Chainsaw Man n’est pas un simple shōnen : c’est une dissection crue de notre époque, celle qui confond aspiration et consommation, désir et vide. 
Là où tant de mangas cherchent à sublimer la souffrance par le dépassement, Fujimoto la montre nue, triviale, sans direction ni grandeur. Il n’y a pas d’héroïsme ici juste un garçon qui veut dormir dans un lit chaud, manger un bon repas et toucher une femme. Et c’est précisément ce qui le rend bouleversant.

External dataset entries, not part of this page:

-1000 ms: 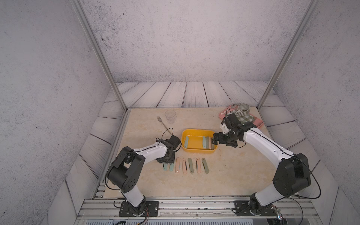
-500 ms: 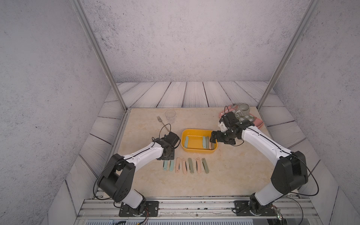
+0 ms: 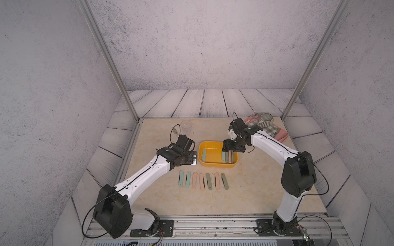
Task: Take the fruit knife out of the storage box
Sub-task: Place the fruit knife at the center of the board, then pick up the fruit knife from the storage box.
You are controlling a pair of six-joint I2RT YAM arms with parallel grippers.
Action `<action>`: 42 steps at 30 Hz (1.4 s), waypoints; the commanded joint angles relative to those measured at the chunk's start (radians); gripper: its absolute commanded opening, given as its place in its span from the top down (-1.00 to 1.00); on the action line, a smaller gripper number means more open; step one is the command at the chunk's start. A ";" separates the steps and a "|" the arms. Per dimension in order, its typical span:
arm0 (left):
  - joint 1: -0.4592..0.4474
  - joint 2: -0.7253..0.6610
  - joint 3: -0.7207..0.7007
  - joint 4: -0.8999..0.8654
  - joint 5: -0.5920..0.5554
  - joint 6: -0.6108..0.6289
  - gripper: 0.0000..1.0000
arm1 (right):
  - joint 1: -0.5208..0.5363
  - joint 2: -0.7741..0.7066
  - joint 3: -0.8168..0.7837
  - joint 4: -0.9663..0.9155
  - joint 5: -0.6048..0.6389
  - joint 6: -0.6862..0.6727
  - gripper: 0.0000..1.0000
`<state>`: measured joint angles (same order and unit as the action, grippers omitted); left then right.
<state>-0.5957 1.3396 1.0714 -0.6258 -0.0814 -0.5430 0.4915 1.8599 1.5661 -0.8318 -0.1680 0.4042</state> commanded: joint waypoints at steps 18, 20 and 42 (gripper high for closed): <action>0.008 -0.119 -0.044 0.013 0.047 0.032 -0.97 | 0.025 0.316 0.187 0.022 0.154 -0.023 -0.06; 0.008 -0.118 -0.041 0.012 0.053 0.036 -0.97 | 0.025 0.331 0.200 0.023 0.157 -0.024 -0.06; 0.014 -0.089 -0.031 0.019 0.077 0.051 -0.97 | 0.040 0.419 0.224 0.042 0.168 -0.042 0.22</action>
<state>-0.5892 1.2400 1.0393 -0.6010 -0.0097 -0.5011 0.5255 2.2513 1.7905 -0.7700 -0.0223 0.3782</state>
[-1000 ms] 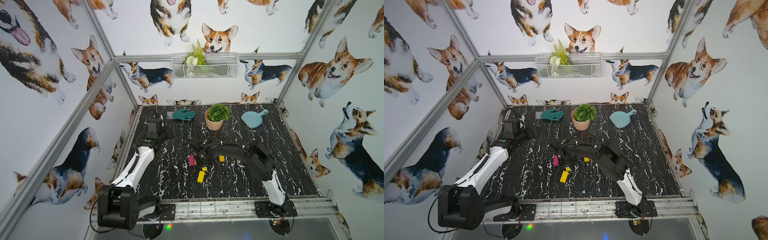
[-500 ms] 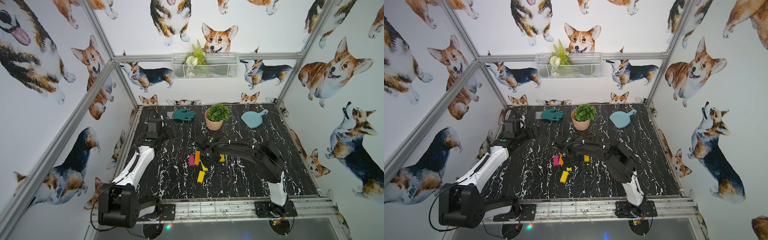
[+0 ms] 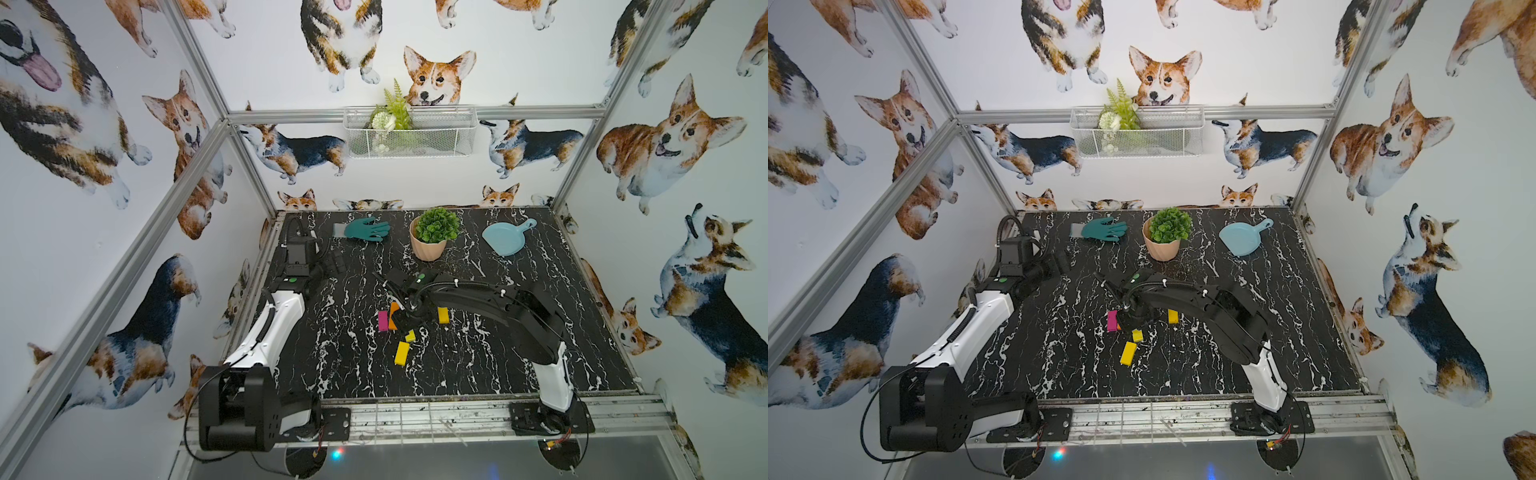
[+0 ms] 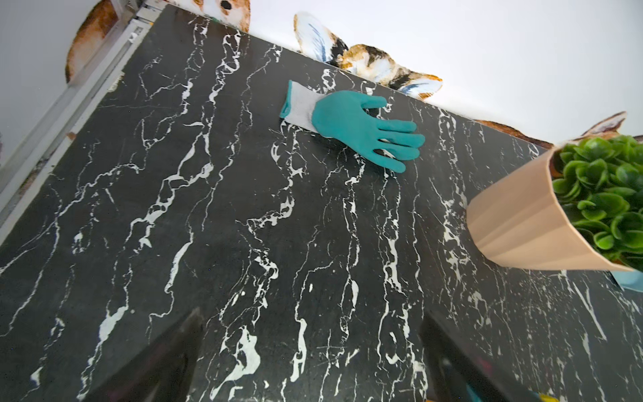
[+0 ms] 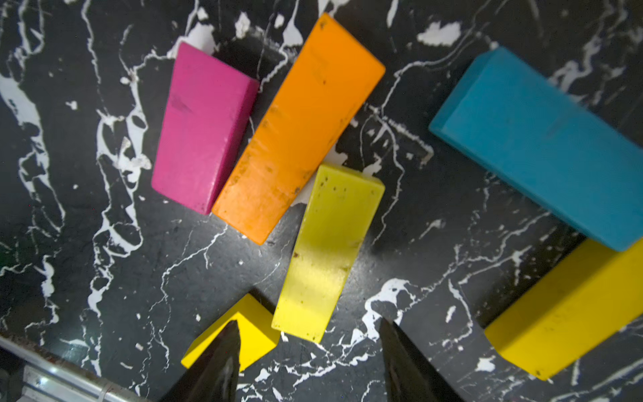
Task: Assemble the letter p with building blocks
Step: Pick up the building block from the center of the board.
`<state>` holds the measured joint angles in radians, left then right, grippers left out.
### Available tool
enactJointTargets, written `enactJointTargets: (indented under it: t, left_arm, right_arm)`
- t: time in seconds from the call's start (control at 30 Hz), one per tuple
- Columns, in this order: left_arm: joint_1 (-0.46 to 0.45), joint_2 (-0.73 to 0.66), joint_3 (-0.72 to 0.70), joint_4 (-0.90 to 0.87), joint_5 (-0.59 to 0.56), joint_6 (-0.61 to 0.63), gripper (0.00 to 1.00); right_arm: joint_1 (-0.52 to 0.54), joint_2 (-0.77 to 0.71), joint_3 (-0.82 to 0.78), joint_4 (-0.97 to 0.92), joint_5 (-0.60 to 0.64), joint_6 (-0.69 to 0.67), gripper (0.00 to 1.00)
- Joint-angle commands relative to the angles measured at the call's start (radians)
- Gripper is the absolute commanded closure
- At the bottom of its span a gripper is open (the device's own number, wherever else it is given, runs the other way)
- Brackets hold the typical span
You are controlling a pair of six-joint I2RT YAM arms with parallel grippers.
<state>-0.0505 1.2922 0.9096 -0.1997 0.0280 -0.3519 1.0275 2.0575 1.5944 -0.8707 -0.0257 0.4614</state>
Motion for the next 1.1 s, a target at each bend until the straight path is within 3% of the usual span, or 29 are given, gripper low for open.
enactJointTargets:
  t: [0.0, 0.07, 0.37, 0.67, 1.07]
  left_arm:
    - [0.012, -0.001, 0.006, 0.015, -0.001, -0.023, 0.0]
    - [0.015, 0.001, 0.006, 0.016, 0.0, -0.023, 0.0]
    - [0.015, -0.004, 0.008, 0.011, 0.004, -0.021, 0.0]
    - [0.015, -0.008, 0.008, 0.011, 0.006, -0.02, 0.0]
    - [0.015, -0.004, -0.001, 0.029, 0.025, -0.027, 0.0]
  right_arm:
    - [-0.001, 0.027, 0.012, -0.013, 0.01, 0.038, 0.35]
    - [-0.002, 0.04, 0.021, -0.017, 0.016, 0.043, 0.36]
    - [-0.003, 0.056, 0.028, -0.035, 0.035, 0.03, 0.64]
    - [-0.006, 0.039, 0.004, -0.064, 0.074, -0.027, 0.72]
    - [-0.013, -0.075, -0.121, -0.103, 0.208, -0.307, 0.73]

Car Chainsaw Man renverse la hiérarchie morale du manga. Denji n’est pas un héros raté, c’est un héros moderne : celui d’une génération qui n’attend plus de mission, mais une vie décente. 

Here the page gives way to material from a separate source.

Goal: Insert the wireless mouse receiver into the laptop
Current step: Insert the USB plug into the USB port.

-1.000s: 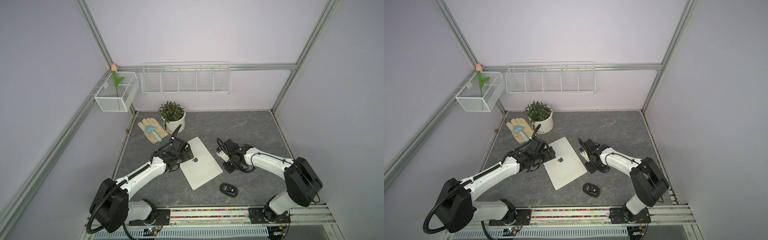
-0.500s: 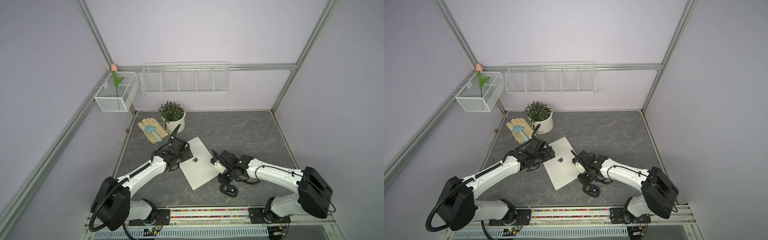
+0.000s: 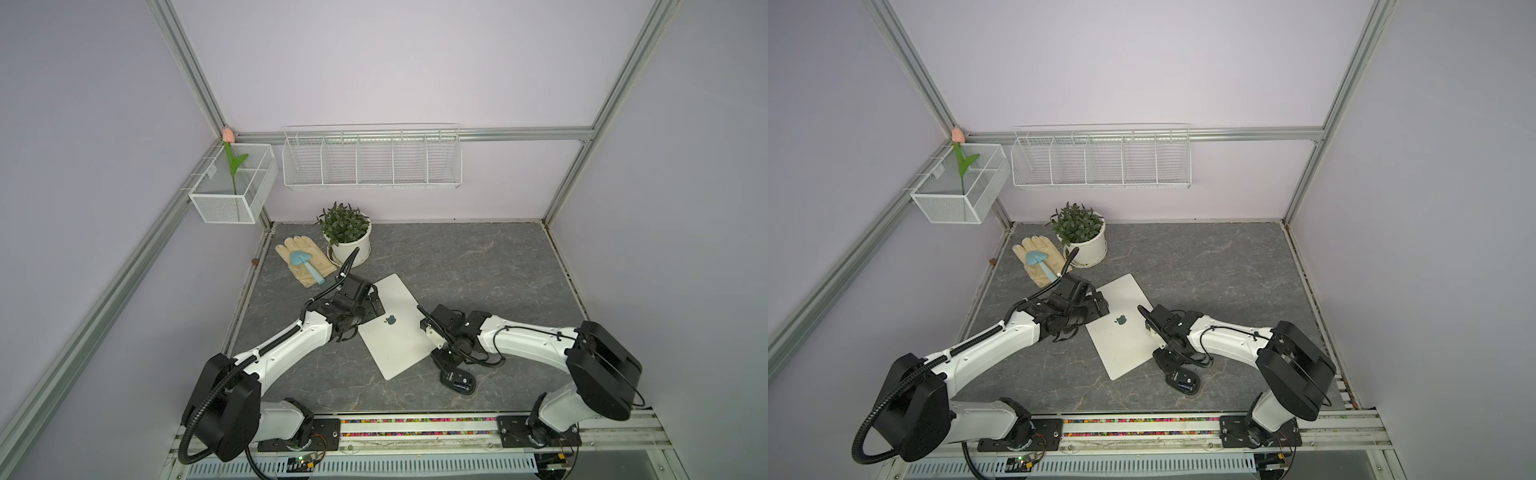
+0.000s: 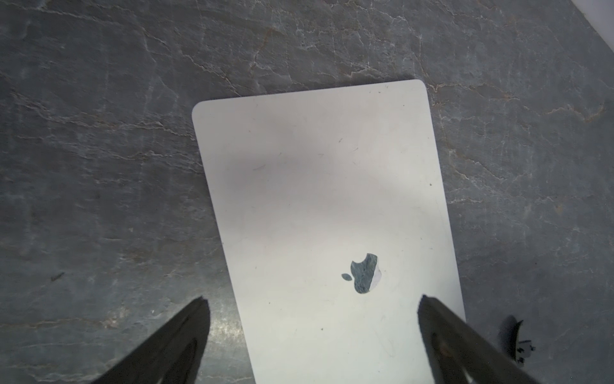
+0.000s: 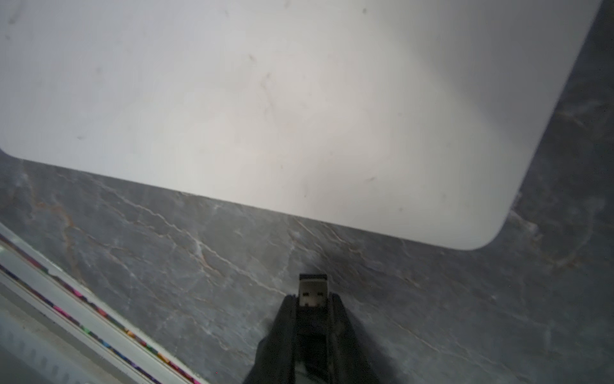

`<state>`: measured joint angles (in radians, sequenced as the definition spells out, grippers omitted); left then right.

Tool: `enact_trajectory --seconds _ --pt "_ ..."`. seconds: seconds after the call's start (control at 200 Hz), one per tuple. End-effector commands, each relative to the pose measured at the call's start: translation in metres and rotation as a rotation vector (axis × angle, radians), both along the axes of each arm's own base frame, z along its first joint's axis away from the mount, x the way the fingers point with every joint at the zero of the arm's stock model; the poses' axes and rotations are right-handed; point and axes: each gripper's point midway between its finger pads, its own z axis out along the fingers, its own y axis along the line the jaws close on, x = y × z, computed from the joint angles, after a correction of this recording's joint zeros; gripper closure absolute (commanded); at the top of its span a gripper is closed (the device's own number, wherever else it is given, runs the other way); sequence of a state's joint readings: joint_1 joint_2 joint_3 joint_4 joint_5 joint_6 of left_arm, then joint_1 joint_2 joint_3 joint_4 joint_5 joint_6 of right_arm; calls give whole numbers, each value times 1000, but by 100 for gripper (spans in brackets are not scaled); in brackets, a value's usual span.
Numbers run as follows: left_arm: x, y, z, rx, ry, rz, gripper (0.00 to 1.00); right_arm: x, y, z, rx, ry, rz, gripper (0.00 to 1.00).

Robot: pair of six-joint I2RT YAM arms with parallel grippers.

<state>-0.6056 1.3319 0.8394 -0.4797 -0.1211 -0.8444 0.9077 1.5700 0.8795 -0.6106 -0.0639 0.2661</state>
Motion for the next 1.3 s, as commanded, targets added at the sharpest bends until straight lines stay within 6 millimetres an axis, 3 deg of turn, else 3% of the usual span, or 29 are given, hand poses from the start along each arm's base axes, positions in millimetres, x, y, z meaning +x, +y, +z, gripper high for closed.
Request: enact_trajectory --seconds 0.0,0.735,1.295 --pt "4 1 3 -9 -6 13 0 11 9 3 9 -37 -17 81" --pt "5 3 3 -13 -4 16 0 30 9 -3 -21 -108 -86 82" --pt "7 7 0 -12 -1 18 0 34 32 3 59 -142 -47 84"
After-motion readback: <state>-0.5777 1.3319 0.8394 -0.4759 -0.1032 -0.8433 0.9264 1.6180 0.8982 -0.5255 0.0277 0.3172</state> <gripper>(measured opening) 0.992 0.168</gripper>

Là où d’autres rêvaient de sauver le monde, lui rêve d’une salle de bain. 
Le geste est immense : Fujimoto rend au quotidien sa valeur métaphysique.
Ce qui frappe, c’est la franchise du trait. Le dessin est brut, volontairement maladroit parfois, mais d’une vitalité rare. Le chara design, anguleux, nerveux, exprime mieux qu’aucun discours la tension entre pulsion et désespoir. C’est un chaos visuel parfaitement orchestré, où la laideur devient poésie. 

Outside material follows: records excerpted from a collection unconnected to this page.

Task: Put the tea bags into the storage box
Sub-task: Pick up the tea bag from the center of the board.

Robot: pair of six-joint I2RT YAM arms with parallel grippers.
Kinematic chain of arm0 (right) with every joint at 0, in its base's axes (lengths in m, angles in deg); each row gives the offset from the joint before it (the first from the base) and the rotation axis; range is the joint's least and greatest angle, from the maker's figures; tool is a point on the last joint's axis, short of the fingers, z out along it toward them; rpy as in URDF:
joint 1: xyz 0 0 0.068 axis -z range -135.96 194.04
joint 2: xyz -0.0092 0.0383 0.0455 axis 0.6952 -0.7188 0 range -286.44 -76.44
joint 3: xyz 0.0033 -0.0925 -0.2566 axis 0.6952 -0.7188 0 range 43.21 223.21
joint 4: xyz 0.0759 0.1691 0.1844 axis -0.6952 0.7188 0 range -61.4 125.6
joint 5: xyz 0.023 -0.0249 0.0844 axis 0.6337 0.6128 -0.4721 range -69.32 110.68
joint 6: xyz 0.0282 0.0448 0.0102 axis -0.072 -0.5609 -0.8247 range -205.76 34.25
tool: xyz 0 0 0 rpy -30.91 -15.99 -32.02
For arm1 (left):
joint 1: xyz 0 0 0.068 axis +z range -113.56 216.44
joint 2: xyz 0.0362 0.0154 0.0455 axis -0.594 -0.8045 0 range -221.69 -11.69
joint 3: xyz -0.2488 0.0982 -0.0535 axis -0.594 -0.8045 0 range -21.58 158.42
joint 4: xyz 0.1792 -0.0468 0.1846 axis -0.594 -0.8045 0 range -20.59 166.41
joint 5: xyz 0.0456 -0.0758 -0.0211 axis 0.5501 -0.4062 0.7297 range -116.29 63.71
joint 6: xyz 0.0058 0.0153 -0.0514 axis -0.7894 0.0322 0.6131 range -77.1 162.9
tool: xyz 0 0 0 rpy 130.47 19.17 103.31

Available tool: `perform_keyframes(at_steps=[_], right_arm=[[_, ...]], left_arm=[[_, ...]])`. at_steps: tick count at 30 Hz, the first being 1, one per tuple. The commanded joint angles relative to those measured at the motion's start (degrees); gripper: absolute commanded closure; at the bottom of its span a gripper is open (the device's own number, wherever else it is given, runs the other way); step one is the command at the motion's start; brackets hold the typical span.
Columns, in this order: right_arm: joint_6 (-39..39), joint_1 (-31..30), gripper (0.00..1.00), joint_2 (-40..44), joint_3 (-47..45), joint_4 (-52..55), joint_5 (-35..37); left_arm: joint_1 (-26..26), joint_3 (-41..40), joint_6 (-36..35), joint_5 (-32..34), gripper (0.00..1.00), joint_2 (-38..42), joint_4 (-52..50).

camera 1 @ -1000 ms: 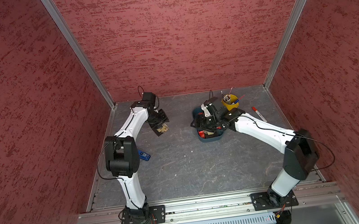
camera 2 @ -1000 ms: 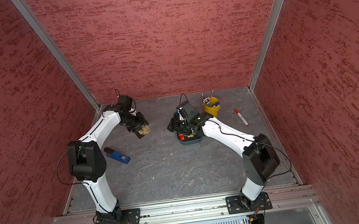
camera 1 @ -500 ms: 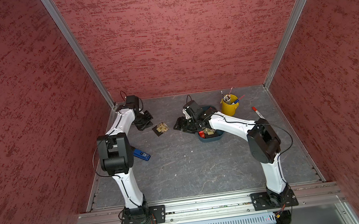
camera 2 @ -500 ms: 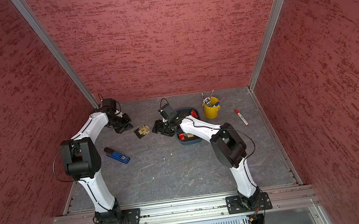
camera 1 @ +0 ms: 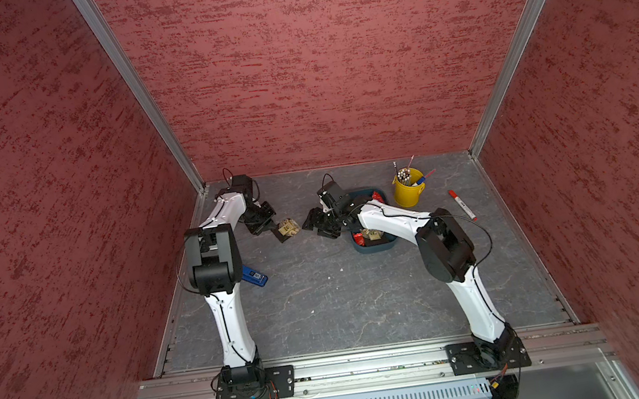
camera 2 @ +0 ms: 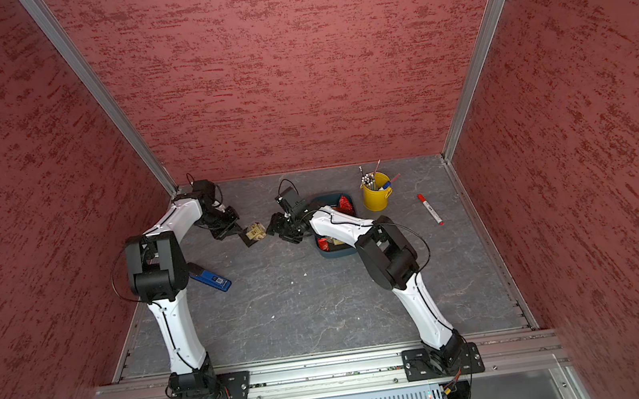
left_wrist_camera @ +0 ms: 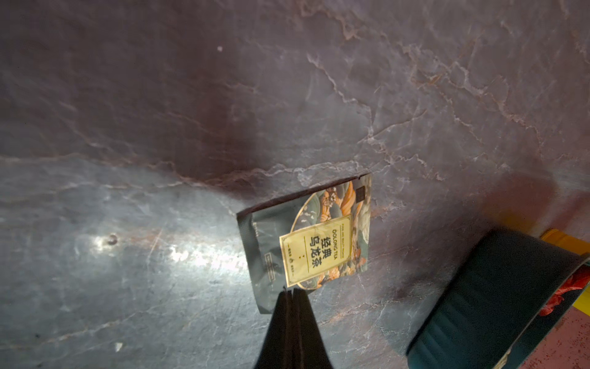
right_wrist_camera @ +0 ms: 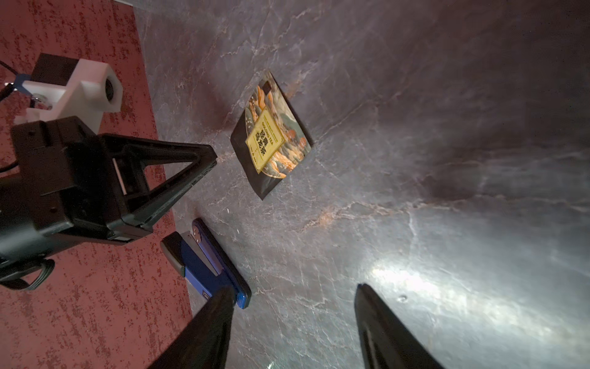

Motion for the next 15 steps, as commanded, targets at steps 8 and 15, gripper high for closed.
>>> perform_keyframes(at_steps=[8,15], right_arm=[[-3.0,-0.4,0.36,-4.6,5.9,0.3,1.9],[-3.4,-0.5,0.36,-6.4,8.3,1.7,2.6]], left_arm=[[0.7,2.4,-0.8,1.2,1.00,-3.8,0.0],[0.7,3.3,-0.7,2.0,1.00,-5.2,-0.3]])
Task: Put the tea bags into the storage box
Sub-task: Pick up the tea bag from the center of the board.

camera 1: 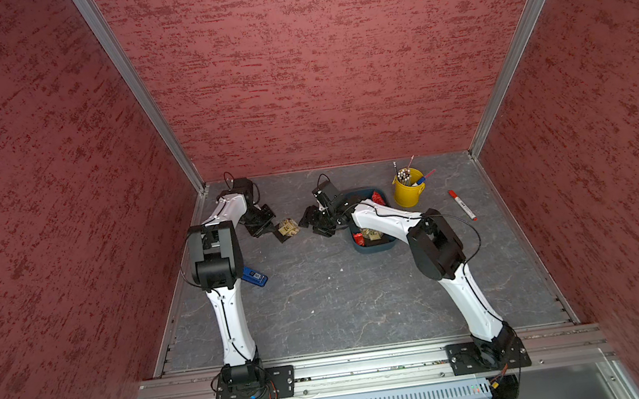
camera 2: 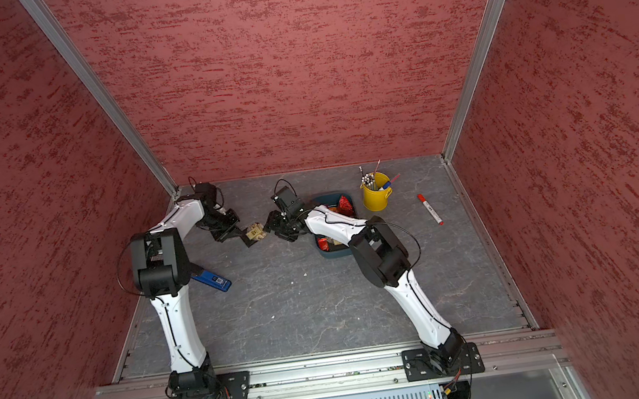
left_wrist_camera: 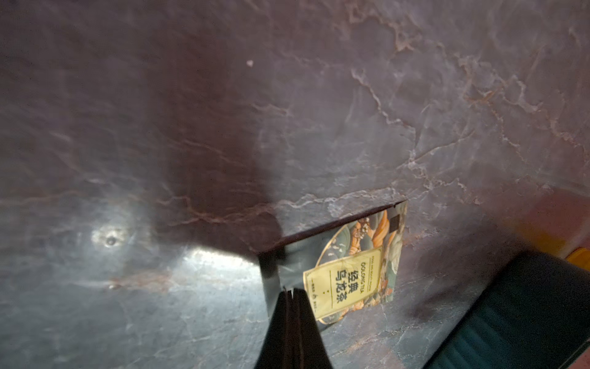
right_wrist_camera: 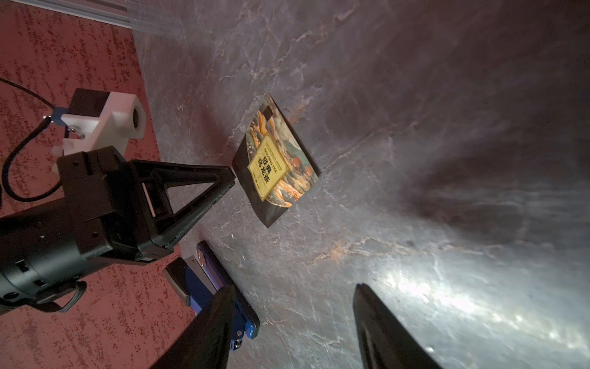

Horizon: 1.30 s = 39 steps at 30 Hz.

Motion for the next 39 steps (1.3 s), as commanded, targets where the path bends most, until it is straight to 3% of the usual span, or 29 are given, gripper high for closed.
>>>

Fujimoto a un style, un vrai. Et dans une industrie saturée de clones esthétiques, cela suffit déjà à en faire un auteur. (triste constant mais pourtant si vrai...)
Le premier arc, fulgurant, condense tout ce qui fait la force du manga : un équilibre instable entre grotesque et tragique, humour absurde et cruauté viscérale. Le monde y est délirant, mais jamais gratuit. Le démon n’est pas une métaphore : il est le monde lui-même, c’est-à-dire la peur transformée en système.
Là où Dorohedoro jouait la folie baroque, Chainsaw Man reste plus sec, plus nerveux une démence sans joie. Le grotesque y sert de miroir à la banalité du mal, et c’est sans doute ce qui le rend plus dérangeant encore. Chez Fujimoto, l’humour n’adoucit pas la violence, il la rend supportable, presque familière.
On pourrait croire à une satire nihiliste, mais il y a autre chose : une tendresse honteuse. Le récit avance entre deux pulsions contraires : la volonté de tout détruire et le besoin d’aimer malgré tout. Ce balancement permanent donne à Chainsaw Man sa sincérité. Derrière les tronçonneuses et les geysers de sang, on devine une fable sur le manque celui d’amour, de reconnaissance, de sens.
En cela, Fujimoto ne trahit pas la tradition du manga : il la réinvente. Il remplace le “croire en ses rêves” des années 2000 par une vérité plus âpre : “survivre, c’est déjà héroïque”. Et cette vérité, paradoxalement, réenchante le genre.
C’est peut-être pour cela que la lecture est si fluide, presque hypnotique : on ne voit pas les tomes passer, comme si le chaos lui-même devenait moteur narratif. Chainsaw Man se lit d’une traite, comme une transe.
Chainsaw Man n’est pas une œuvre de désespoir : c’est une œuvre de survie. Et dans un monde qui aime se vautrer dans le cynisme, c’est peut-être, justement, la forme la plus pure d’espérance.